- _WHAT THIS TASK INVOLVES_:
All of the data below should be written out exactly.

- _DATA EXCERPT_:
+===+
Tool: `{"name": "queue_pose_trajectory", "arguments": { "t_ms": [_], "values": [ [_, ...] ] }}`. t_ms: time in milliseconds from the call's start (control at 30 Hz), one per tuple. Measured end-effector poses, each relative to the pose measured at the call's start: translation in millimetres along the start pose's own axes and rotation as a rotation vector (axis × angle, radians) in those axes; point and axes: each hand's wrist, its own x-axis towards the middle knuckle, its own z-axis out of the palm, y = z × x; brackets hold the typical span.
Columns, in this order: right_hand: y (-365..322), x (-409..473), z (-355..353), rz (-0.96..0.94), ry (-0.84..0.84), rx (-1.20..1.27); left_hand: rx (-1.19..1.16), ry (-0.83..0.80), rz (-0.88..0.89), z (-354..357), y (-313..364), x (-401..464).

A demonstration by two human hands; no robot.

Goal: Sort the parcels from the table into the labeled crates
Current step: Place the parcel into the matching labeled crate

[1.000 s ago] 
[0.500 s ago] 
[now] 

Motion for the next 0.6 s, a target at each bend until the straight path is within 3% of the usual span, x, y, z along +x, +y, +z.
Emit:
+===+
- _EXPECTED OUTPUT_:
Tool: `{"name": "queue_pose_trajectory", "arguments": { "t_ms": [_], "values": [ [_, ...] ] }}`. t_ms: time in milliseconds from the call's start (control at 30 Hz), one per tuple. Measured end-effector poses, each relative to the pose measured at the call's start: translation in millimetres along the start pose's own axes and rotation as a rotation vector (axis × angle, radians) in those axes; point and axes: each hand's wrist, its own x-axis towards the middle knuckle, its own z-axis out of the palm, y = z × x; brackets hold the typical span.
Columns, in this order: right_hand: y (-365..322), x (-409..473), z (-355..353), rz (-0.96..0.94), ry (-0.84..0.84), rx (-1.20..1.27); left_hand: rx (-1.19..1.16), ry (-0.83..0.80), rz (-0.88..0.89), z (-354..357), y (-313..364), x (-401..464).

A demonstration by two human hands; no robot.

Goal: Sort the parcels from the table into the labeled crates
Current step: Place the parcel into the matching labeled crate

[1.000 s ago] 
[0.500 s ago] 
[now] 

Motion for the next 0.6 s, a target at each bend until the straight path is within 3% of the usual span, x, y, z along +x, +y, +z.
Emit:

No further output is needed.